Task item:
All of the data is to be set down again without any alteration.

::: Entries shown :::

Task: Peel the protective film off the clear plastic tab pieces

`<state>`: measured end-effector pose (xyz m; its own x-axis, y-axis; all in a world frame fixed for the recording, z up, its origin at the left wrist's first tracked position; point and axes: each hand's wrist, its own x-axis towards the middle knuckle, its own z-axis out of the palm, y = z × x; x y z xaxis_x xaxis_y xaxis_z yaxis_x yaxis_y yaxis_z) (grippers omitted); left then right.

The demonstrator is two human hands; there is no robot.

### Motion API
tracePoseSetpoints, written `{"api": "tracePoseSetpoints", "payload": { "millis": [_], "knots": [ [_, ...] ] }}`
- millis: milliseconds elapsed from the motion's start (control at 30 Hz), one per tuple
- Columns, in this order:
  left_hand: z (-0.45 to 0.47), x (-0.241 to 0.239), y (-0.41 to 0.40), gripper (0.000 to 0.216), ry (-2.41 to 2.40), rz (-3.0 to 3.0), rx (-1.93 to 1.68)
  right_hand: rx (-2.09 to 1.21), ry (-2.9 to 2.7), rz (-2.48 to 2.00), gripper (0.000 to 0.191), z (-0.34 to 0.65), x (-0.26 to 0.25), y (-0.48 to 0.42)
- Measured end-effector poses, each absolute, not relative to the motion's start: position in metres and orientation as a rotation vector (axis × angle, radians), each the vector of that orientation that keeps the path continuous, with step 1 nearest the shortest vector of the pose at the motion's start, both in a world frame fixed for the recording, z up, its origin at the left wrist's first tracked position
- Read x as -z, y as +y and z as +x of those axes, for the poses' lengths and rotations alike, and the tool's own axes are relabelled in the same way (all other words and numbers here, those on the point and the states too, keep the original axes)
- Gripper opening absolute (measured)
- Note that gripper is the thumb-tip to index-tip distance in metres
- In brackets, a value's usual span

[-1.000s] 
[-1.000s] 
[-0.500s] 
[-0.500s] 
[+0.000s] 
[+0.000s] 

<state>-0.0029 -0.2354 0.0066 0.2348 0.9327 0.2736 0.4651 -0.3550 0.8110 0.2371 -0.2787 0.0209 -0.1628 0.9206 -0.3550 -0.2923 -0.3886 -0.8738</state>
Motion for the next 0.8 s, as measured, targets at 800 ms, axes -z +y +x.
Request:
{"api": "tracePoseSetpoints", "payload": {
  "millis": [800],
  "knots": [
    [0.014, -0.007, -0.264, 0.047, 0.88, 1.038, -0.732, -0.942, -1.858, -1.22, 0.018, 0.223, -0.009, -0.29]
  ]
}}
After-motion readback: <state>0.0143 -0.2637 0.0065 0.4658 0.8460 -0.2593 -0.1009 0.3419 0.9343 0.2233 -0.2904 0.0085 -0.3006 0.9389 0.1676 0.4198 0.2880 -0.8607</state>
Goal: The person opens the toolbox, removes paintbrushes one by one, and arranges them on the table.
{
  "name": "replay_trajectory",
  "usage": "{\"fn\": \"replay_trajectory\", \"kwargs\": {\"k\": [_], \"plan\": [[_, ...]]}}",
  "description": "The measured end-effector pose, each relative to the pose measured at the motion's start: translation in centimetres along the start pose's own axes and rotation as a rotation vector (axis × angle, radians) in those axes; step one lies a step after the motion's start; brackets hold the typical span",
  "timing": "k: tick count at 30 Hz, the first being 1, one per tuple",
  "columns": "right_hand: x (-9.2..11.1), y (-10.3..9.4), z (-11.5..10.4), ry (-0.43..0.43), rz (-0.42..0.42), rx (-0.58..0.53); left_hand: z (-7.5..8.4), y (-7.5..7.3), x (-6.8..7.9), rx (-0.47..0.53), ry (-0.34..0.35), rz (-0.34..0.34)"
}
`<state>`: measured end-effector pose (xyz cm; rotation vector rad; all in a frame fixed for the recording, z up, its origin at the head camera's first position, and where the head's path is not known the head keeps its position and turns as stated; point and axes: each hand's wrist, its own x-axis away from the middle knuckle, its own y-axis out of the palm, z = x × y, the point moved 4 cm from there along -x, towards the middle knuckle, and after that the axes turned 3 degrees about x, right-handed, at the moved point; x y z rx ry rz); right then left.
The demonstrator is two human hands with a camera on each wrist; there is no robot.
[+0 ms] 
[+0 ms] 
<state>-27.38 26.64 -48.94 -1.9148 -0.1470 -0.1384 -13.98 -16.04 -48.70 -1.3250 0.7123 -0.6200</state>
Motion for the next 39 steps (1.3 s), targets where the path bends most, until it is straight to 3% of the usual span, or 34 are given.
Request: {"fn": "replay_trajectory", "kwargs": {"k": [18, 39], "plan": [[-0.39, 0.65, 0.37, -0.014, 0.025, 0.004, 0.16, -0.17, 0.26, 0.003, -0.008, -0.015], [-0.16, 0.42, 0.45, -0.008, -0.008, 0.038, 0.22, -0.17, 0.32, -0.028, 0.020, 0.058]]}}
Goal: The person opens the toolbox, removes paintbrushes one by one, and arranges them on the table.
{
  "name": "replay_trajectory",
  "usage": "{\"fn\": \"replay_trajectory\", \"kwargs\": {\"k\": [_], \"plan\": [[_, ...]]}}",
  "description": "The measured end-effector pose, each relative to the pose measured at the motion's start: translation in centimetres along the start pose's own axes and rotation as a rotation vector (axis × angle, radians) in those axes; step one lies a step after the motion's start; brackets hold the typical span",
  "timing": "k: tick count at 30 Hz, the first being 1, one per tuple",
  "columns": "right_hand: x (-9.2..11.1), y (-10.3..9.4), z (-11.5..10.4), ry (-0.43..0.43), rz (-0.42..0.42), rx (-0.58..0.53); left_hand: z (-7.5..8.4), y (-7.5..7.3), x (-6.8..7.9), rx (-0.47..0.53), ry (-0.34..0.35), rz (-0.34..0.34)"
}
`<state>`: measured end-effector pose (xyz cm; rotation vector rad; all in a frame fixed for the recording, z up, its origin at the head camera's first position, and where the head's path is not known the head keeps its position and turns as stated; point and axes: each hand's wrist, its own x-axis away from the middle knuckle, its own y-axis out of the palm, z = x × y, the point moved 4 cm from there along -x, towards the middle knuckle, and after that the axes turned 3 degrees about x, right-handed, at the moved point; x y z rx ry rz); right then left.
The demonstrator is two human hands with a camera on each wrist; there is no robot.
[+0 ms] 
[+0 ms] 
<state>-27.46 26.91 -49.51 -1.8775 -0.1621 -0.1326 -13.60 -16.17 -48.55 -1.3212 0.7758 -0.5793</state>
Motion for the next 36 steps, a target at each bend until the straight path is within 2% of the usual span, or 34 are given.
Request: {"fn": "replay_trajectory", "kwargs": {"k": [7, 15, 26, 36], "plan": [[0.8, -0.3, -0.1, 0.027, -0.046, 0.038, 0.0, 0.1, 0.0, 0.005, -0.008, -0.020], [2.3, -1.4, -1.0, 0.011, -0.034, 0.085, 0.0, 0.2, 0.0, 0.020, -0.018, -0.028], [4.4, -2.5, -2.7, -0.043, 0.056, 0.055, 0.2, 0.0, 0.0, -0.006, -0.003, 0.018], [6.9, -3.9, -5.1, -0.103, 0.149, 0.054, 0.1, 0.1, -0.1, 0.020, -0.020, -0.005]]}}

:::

Answer section:
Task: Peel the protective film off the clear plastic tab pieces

`<state>`: measured end-effector pose (xyz m; its own x-axis, y-axis; all in a world frame fixed for the recording, z up, its origin at the left wrist's first tracked position; point and axes: each hand's wrist, its own x-axis towards the middle knuckle, its own z-axis out of the palm, y = z × x; x y z xaxis_x xaxis_y xaxis_z yaxis_x yaxis_y yaxis_z) (grippers omitted); left then right.

The demonstrator is two human hands; there is no robot.

### Motion API
tracePoseSetpoints, written `{"api": "tracePoseSetpoints", "payload": { "millis": [_], "knots": [ [_, ...] ] }}`
- millis: milliseconds elapsed from the motion's start (control at 30 Hz), one per tuple
- Columns, in this order:
  left_hand: z (-0.45 to 0.47), x (-0.241 to 0.239), y (-0.41 to 0.40), gripper (0.000 to 0.216), ry (-2.41 to 2.40), rz (-3.0 to 3.0), rx (-1.93 to 1.68)
  right_hand: rx (-2.09 to 1.21), ry (-2.9 to 2.7), rz (-2.48 to 2.00), gripper (0.000 to 0.191), z (-0.34 to 0.65), x (-0.26 to 0.25), y (-0.48 to 0.42)
- Measured end-effector poses, each absolute, not relative to the motion's start: position in metres and orientation as a rotation vector (axis × angle, radians), each the vector of that orientation that keeps the path continuous, with step 1 nearest the shortest vector of the pose at the motion's start, both in a world frame fixed for the recording, z up, its origin at the left wrist's first tracked position
- Read x as -z, y as +y and z as +x of those axes, for the poses' lengths and rotations alike, and the tool's own axes are relabelled in the same way (all other words and numbers here, those on the point and the states too, keep the original axes)
- Gripper opening absolute (measured)
- Note that gripper is the thumb-tip to index-tip distance in metres
- In brackets, a value's usual span

[-1.000s] 
[-1.000s] 
[-0.500s] 
[-0.500s] 
[+0.000s] 
[+0.000s] 

<state>-0.0029 -0.2354 0.0066 0.2348 0.9327 0.2736 0.4651 -0.3550 0.8110 0.2371 -0.2787 0.0209 -0.1628 0.9206 -0.3550 -0.2923 -0.3886 -0.8738</state>
Motion for the next 0.8 s, as measured, targets at 800 ms, axes -z +y +x.
Request:
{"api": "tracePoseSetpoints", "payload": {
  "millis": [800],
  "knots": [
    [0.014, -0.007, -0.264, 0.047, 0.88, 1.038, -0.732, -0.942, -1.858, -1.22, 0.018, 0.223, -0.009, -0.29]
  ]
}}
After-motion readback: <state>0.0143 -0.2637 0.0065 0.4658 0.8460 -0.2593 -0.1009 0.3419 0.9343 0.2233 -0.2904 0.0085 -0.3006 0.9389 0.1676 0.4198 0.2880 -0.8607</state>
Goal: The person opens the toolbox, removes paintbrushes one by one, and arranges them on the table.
{
  "name": "replay_trajectory",
  "usage": "{\"fn\": \"replay_trajectory\", \"kwargs\": {\"k\": [_], \"plan\": [[_, ...]]}}",
  "description": "The measured end-effector pose, each relative to the pose measured at the motion's start: translation in centimetres along the start pose's own axes and rotation as a rotation vector (axis × angle, radians) in those axes; step one lies a step after the motion's start; brackets hold the typical span",
  "timing": "k: tick count at 30 Hz, the first being 1, one per tuple",
  "columns": "right_hand: x (-9.2..11.1), y (-10.3..9.4), z (-11.5..10.4), ry (-0.43..0.43), rz (-0.42..0.42), rx (-0.58..0.53); left_hand: z (-7.5..8.4), y (-7.5..7.3), x (-6.8..7.9), rx (-0.47..0.53), ry (-0.34..0.35), rz (-0.34..0.34)"
}
`<state>`: measured end-effector pose (xyz cm; rotation vector rad; all in a frame fixed for the recording, z up, its origin at the head camera's first position, and where the head's path is not known the head keeps its position and turns as stated; point and axes: each hand's wrist, its own x-axis away from the middle knuckle, its own y-axis out of the palm, z = x × y, the point moved 4 cm from there along -x, towards the middle knuckle, and after that the axes turned 3 degrees about x, right-handed, at the moved point; x y z rx ry rz); right then left.
The demonstrator is two human hands with a camera on each wrist; there is no robot.
[+0 ms] 
[+0 ms] 
<state>-27.38 26.64 -48.94 -1.9148 -0.1470 -0.1384 -13.98 -16.04 -48.70 -1.3250 0.7123 -0.6200</state>
Motion for the next 39 steps (1.3 s), targets where the path bends most, until it is straight to 3% of the usual span, or 34 are given.
Request: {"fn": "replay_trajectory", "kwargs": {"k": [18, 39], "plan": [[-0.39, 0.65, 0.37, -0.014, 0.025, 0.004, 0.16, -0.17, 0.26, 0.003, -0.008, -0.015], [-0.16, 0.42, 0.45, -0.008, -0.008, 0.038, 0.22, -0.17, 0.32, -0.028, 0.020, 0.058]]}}
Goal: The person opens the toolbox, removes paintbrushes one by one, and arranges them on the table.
{
  "name": "replay_trajectory",
  "usage": "{\"fn\": \"replay_trajectory\", \"kwargs\": {\"k\": [_], \"plan\": [[_, ...]]}}",
  "description": "The measured end-effector pose, each relative to the pose measured at the motion's start: translation in centimetres along the start pose's own axes and rotation as a rotation vector (axis × angle, radians) in those axes; step one lies a step after the motion's start; brackets hold the typical span",
  "timing": "k: tick count at 30 Hz, the first being 1, one per tuple",
  "columns": "right_hand: x (-9.2..11.1), y (-10.3..9.4), z (-11.5..10.4), ry (-0.43..0.43), rz (-0.42..0.42), rx (-0.58..0.53); left_hand: z (-7.5..8.4), y (-7.5..7.3), x (-6.8..7.9), rx (-0.47..0.53), ry (-0.34..0.35), rz (-0.34..0.34)"
}
`<state>`: measured end-effector pose (xyz cm; rotation vector rad; all in a frame fixed for the recording, z up, its origin at the head camera's first position, and where the head's path is not known the head keeps its position and turns as stated; point and axes: each hand's wrist, its own x-axis away from the middle knuckle, its own y-axis out of the palm, z = x × y, the point moved 4 cm from there along -x, towards the middle knuckle, and after that the axes turned 3 degrees about x, right-handed, at the moved point; x y z rx ry rz); right then left.
The demonstrator is two human hands with a camera on each wrist; there is no robot.
[+0 ms] 
[+0 ms] 
<state>-27.46 26.91 -49.51 -1.8775 -0.1621 -0.1326 -13.60 -16.17 -48.55 -1.3212 0.7758 -0.5793</state>
Motion for the next 36 steps, a target at each bend until the straight path is within 2% of the usual span, or 34 are given.
Request: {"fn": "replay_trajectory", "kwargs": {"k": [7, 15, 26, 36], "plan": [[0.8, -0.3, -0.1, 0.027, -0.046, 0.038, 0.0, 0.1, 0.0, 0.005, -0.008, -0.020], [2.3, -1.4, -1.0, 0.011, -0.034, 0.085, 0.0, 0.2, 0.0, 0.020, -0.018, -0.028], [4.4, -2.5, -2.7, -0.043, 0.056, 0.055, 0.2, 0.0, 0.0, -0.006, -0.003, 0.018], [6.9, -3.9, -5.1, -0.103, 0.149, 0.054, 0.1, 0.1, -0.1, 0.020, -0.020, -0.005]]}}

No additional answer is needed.